Like any good doctor, each machine operator at Amcor’s PET (Polyethylene Terephthalate) Packing plant in Blythewood, S.C., carries a pager. Because the operators there tend more than one machine, they rely on one-way alphanumeric pagers to keep in touch with their automated charges as they go about their business of producing plastic bottles and preforms for the food and beverage industry.

When one of the injection-molding, labeling or blow-molding machines begins to exhibit symptoms of a developing problem, the ailing machine calls its operator, transmitting a short message identifying itself and explaining the trouble it’s having. Using this information, the operator then decides on the best course of action, that is, whether to complete the task at hand or to go to the machine to examine it and administer the appropriate corrective action.

This kind of communication between operators and their machines is becoming increasingly commonplace in automated factories that practice lean and just-in-time manufacturing—thanks largely to computer and information technologies that were developed initially for consumers and offices. In some cases, these technologies have been available to consumers commercially for years at OfficeMax and other retail stores.

The migration of these so-called commercial off-the-shelf technologies (COTS) onto the factory floor shows no signs of slowing. And, “they haven’t even had their most significant impact yet,” says Keith Campbell, executive director, OMAC (Open Modular Architecture Control) Packaging Working Group, at the Louisiana Center for Manufacturing Sciences. He points to the acceptance of a number of commercial devices on the factory floor: personal digital assistants (PDAs), tablet personal computers (PCs), cell phones and wireless communications.

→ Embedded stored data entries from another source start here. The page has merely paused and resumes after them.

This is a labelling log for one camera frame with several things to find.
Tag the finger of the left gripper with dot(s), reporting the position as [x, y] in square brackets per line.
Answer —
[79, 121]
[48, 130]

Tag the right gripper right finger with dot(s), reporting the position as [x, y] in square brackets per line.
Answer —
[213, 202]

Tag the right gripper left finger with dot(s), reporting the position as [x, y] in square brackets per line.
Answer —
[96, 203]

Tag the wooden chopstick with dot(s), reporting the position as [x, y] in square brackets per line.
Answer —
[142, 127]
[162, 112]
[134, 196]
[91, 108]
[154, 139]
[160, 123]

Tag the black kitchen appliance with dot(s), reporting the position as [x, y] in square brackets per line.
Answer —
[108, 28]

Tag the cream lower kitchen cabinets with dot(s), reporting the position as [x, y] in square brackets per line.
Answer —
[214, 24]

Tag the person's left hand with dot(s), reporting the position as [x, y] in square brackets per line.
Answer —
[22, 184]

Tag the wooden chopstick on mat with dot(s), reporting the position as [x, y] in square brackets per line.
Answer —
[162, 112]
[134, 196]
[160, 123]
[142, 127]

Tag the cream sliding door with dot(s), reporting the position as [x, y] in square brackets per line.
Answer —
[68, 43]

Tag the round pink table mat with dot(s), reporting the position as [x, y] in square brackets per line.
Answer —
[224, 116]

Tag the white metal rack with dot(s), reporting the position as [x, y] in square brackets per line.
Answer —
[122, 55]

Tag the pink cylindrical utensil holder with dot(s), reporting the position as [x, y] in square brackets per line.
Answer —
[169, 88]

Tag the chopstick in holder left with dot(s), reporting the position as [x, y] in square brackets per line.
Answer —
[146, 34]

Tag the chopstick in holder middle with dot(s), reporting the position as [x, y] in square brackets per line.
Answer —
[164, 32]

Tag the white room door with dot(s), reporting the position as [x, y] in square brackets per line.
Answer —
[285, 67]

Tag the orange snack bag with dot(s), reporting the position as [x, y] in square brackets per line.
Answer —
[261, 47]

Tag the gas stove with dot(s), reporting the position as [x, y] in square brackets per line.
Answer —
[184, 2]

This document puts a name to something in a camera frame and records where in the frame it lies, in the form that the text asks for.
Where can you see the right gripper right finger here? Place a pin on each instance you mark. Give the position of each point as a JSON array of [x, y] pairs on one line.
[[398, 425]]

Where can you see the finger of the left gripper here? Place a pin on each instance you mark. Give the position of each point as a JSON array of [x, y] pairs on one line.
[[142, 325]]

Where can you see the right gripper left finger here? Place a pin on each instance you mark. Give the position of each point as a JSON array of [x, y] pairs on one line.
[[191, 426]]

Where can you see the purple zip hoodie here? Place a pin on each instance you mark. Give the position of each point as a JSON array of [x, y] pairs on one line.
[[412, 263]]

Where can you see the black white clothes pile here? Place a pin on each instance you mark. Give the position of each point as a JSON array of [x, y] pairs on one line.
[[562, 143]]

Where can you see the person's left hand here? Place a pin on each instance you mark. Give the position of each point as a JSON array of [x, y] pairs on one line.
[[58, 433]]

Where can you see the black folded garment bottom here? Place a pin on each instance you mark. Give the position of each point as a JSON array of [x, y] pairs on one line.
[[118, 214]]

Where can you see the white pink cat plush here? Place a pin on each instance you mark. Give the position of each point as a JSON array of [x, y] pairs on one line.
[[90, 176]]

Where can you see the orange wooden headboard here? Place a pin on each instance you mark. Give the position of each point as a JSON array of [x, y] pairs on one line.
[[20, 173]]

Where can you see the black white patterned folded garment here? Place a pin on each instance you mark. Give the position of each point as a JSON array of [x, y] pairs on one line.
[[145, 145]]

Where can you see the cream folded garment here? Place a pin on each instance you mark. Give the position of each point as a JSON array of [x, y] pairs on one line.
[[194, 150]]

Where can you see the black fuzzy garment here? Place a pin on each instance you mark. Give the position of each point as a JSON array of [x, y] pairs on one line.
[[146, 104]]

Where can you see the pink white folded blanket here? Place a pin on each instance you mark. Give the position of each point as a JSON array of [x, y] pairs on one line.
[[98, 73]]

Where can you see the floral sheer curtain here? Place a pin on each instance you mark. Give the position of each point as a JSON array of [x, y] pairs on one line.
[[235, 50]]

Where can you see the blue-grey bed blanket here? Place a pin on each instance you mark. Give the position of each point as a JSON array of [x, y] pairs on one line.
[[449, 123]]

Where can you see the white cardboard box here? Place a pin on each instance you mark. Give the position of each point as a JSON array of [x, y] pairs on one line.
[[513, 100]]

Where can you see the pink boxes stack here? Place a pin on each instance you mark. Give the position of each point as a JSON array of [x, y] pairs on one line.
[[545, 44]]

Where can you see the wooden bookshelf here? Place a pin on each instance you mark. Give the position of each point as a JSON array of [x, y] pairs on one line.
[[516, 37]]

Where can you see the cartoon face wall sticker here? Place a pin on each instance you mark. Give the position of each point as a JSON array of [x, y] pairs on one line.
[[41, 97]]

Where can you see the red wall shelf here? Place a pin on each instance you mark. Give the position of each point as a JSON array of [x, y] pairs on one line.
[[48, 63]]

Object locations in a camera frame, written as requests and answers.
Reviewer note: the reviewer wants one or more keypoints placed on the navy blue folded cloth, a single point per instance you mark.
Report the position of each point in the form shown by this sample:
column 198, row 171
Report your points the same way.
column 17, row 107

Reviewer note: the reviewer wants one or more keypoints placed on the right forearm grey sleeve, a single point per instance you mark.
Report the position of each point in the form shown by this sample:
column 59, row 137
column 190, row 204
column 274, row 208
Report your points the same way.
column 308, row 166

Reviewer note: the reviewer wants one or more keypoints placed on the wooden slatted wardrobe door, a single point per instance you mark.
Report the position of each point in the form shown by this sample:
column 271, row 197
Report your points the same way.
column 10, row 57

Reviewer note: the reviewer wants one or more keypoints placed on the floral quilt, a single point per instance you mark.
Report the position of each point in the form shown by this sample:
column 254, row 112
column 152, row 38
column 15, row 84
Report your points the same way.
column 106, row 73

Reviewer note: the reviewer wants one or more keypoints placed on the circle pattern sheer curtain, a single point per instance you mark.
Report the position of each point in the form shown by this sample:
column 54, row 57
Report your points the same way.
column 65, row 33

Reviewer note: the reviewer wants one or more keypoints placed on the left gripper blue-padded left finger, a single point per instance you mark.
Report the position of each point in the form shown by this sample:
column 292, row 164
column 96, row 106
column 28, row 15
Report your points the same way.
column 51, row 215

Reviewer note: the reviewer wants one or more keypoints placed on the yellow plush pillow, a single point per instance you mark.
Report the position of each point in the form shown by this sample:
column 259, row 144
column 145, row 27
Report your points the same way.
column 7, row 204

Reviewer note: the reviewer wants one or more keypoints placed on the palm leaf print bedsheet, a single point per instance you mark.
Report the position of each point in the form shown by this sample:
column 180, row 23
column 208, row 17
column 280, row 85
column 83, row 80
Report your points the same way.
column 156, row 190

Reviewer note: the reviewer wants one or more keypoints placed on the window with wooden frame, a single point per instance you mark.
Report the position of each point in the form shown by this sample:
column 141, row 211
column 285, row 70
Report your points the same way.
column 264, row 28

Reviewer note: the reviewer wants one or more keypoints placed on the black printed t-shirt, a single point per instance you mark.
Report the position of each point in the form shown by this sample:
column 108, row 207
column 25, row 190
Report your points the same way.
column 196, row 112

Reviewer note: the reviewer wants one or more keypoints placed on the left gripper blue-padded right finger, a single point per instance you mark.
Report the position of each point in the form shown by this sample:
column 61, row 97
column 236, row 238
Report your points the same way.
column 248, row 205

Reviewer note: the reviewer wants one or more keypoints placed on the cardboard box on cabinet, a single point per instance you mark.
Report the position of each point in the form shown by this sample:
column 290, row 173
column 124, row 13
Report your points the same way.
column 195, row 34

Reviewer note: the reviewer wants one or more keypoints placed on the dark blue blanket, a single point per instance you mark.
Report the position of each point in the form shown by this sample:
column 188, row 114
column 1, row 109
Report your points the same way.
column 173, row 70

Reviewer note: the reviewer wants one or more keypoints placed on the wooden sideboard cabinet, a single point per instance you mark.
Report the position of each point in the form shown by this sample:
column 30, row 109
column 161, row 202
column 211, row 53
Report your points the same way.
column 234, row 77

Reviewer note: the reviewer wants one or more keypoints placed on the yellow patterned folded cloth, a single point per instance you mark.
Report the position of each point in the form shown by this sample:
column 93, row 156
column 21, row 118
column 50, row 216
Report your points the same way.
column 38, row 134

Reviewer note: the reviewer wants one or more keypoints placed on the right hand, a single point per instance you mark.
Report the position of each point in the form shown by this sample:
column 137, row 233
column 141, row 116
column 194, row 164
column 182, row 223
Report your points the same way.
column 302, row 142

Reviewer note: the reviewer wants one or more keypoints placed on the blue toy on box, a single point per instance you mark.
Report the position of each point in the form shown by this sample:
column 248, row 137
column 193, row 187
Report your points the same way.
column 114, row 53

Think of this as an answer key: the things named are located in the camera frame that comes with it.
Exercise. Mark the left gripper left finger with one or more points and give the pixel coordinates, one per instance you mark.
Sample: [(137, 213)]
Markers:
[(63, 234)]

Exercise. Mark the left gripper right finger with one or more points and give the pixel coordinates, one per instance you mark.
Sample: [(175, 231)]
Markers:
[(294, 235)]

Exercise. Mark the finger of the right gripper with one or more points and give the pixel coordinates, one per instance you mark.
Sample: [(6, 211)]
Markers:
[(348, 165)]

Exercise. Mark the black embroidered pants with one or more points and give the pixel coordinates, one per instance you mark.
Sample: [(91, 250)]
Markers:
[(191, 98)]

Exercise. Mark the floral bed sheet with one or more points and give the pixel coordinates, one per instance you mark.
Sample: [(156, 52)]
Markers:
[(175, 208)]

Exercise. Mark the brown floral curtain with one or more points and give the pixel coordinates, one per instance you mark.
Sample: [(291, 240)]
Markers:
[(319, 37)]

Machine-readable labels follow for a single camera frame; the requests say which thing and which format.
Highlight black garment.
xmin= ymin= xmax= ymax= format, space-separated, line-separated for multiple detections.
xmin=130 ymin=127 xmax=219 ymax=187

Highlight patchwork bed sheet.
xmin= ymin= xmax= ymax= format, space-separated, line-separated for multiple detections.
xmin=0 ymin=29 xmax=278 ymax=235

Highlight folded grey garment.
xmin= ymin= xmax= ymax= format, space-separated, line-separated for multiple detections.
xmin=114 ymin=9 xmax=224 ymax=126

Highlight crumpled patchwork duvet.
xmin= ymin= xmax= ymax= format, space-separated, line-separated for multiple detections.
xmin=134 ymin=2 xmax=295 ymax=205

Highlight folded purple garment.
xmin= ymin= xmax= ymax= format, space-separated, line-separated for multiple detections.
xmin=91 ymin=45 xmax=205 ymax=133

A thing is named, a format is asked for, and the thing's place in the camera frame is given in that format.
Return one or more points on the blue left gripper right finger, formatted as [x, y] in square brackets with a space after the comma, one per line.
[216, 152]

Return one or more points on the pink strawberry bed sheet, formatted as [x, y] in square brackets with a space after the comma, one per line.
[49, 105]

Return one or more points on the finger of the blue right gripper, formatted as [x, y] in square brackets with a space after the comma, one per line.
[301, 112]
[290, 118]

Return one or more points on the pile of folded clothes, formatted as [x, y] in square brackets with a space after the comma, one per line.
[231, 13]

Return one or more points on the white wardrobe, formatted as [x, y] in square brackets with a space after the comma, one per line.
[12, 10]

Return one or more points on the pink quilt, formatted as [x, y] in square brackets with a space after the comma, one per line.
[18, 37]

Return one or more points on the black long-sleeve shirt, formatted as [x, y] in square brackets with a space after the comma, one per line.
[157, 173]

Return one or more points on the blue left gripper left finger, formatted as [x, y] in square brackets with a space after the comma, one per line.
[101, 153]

“If anything, we’re seeing a narrowing of the time gap between the creation of these home and office technologies and their adoption in the manufacturing environment,” notes Ron Sielinski, senior industry technology strategist, at Microsoft Corp., the Redmond, Wash., software company. A case in point is the PDA. A pocket PC, it was originally designed for people on the go, but has already found a home in progressive factories.

“Most people in the home and office environments are using PDAs to keep track of their calendars, their contacts, and, to a certain extent, their inboxes,” continues Sielinski. “In the manufacturing environment, however, people are using the devices differently.” Here, PDAs contain custom applications that help users to perform tasks, such as preventive maintenance or troubleshooting problems, while walking around the machine. Using a PDA equipped with wireless communications, a technician even can search manuals and engineering drawings without having to drag them to the machine and flip through hundreds of pages.

The use of tablet PCs in the factory has grown in a similar way. Originally designed for people on the go in the office, tablet PCs have the same basic capabilities as PDAs, but the screen real estate is larger. A common application is shipping and receiving. “It’s very easy to go down a manifest [on a tablet PC] and check things off,” says Sielinski. Users can insert a digital signature and submit the manifest to either the supply chain execution system or an order management system.

Mining for Information

Although wireless communication is the most visible of these so-called commercial computer and information technologies, many more are at work behind the scenes at Amcor. Each machine at the Blythewood plant is connected to a sophisticated PC and Ethernet-based computer network that contains elements that are industrial versions of technology originally developed for home and office computing. Besides the Ethernet infrastructure and the PCs themselves, one of these elements is the real-time historian in the software from Lake Forest, Calif.-based Invensys Wonderware that processes the raw data coming from the machines, gleans useful information from it and distributes the information to the places that need it.

The PCs controlling each machine or group of machines send process information directly to Wonderware’s IndustrialSQL Server, a real-time database organized around Microsoft’s structured query language (SQL). Wonderware essentially built it upon Microsoft’s SQL Server, adding some functions that allow it to store large amounts of data much more quickly than is required for general office use. “We have systems that process 40,000 to 50,000 transactions per second, which is three to four times what the New York Stock Exchange does,” notes Tim Sowell, vice president, ArchestrA Product Strategy, Wonderware.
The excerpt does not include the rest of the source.